Una noche caí rendido por el cansancio. Antes de la una de la madrugada oí cómo destrababan el candado y corrían la cadena. Encendí la lamparita que tenía a mi lado y vi la silueta de uno de ellos dentro de mi local.
—¡Hijo de puta! —le grité— ¡Así te quería encontrar! —Disparé a una lata cerca de la puerta, oí cómo el tipo se tropezaba y volví a gritarle—. ¡Hijo de tu puta madre! ¡Te voy a sacar los ojos!
Nunca he sido violento, pero estaba poseído por la ira. Disparé otra bala que no llegó al objetivo; en su lugar, le di a una tubería por donde pasaba el agua potable. Seguí maldiciendo al desgraciado mientras ponía a salvo la mercancía y limpiaba la inminente inundación del local. Lo vi saltar la barda del negocio contiguo y perderse en la oscuridad. Agradecí no haber encendido la veladora del altar para que mis padres no fuesen testigos de mi humillación.
No hubo señal de los ladrones durante varios días, pero no me sentía conforme con haberlos asustado. La situación con mi hermana era difícil, su operación de apéndice se infectó y su esposo continuaba de viaje. Me suplicaron que la cuidara mientras conseguían una enfermera nocturna. Durante tres noches dejé la televisión del local encendida, lo mismo que una lámpara. No podía descansar, estaba pendiente de los dolores de mi hermana, aunque lo que me inquietaba más era no vigilar la mercería. Desde que comenzaron los robos sentía ansiedad.
—Son los riesgos de los cambios demográficos y el proceso generacional que estamos viviendo —me dijo mi hermana cuando le platiqué el asunto de los robos a la mercería y cómo la llegada de la central nuclear les había jodido la vida a los vecinos de la colonia, en especial a mí, a la vez que ella me soltaba un discurso político y social con su lenguaje de profesora humanista.
Cuando se durmió, caminé por la planta baja de su casa; ya me había acostumbrado a tener el sueño ligero, estar en el mismo sitio solo aumentaba mi impaciencia. Encontré una honda entre los juguetes de mi sobrino y salí al patio a lanzar un montón de piedras con ella. Las clases de disparo agudizaron mi tino también con el juguete.
Aquella semana ningún ladrón apareció por el local, mis ventas seguían siendo buenas, no podía quejarme. Quería darle crédito de ello a un milagro. Continué durmiendo en la tienda. Durante el día despachaba suficiente tela, me favoreció el inicio de clases y la moda pequeñoburguesa de mandarse hacer uniformes con un sastre en lugar de comprarlos en cualquier almacén. Habían pasado dos semanas desde que los tipos fueron a robar por última vez. Aun así, los seguía esperando con el rifle cerca de la colchoneta.

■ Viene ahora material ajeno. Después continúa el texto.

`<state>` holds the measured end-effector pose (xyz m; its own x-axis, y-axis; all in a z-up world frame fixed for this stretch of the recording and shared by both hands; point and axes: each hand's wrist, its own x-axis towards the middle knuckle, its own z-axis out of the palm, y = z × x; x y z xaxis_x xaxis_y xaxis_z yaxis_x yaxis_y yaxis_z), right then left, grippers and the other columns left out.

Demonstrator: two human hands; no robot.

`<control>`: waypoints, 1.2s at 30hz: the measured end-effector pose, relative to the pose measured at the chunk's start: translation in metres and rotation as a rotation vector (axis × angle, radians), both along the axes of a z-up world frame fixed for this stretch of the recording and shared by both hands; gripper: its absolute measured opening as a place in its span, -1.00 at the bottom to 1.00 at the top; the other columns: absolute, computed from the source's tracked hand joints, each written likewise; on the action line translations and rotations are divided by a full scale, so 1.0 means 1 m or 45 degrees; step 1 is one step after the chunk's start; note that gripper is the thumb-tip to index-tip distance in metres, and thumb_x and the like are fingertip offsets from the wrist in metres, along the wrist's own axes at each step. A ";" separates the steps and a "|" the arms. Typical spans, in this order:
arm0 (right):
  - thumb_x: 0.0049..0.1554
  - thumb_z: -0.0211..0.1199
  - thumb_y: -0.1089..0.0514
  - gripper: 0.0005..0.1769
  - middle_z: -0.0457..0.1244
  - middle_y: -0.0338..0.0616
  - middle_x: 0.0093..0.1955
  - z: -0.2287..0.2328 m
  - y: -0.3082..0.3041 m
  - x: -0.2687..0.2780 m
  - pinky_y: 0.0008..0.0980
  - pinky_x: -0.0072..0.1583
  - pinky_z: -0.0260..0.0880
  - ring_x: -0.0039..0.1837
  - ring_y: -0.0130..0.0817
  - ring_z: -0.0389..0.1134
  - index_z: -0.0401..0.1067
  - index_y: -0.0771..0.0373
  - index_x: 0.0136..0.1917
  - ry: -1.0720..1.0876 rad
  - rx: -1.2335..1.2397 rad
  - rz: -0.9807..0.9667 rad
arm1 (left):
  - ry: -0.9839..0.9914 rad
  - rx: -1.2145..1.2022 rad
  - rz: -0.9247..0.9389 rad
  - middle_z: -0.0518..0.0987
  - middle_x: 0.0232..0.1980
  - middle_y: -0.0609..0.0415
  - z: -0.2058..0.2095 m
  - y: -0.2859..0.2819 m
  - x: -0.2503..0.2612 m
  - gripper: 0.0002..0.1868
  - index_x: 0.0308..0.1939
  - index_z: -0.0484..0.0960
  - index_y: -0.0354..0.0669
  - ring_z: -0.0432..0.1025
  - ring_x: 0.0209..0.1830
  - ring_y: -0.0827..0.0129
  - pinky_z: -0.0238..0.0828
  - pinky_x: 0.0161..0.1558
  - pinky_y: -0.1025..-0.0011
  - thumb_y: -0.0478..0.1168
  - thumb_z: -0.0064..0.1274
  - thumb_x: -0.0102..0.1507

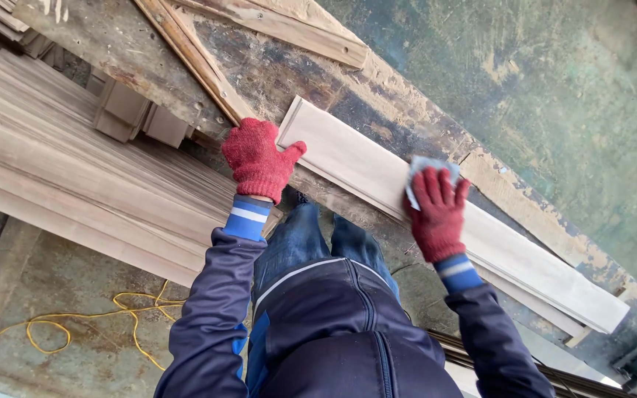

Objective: Sanding a long wooden board using an electric orbital sander and then finishing the surface by hand with sandpaper.

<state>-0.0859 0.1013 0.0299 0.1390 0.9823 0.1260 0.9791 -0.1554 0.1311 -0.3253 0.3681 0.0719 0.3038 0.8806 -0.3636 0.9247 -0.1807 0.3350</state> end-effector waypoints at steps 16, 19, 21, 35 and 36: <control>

Tuve la idea de poner un letrero en la puerta: Salimos de vacaciones, volvemos en una semana. Mantuve la tienda cerrada un par de días, utilicé ese tiempo libre para dar paseos, me entretenía arreglando cosas viejas, jugaba a derribar latas con la honda, incluso le di a varios pájaros. La excitación crecía cuando le atinaba al ala de uno o los mataba con un golpe certero. En esos actos de crueldad encontraba regocijo. Por las noches, mientras seguían abiertas lavanderías o bares, entraba sigilosamente a la tienda. Siempre cuidé que el local tuviese la oscuridad perfecta para que nadie sospechara mi presencia. Al amanecer iba a mi casa a bañarme y terminar de dormir en mi cama, porque la colchoneta estaba destrozándome las vértebras.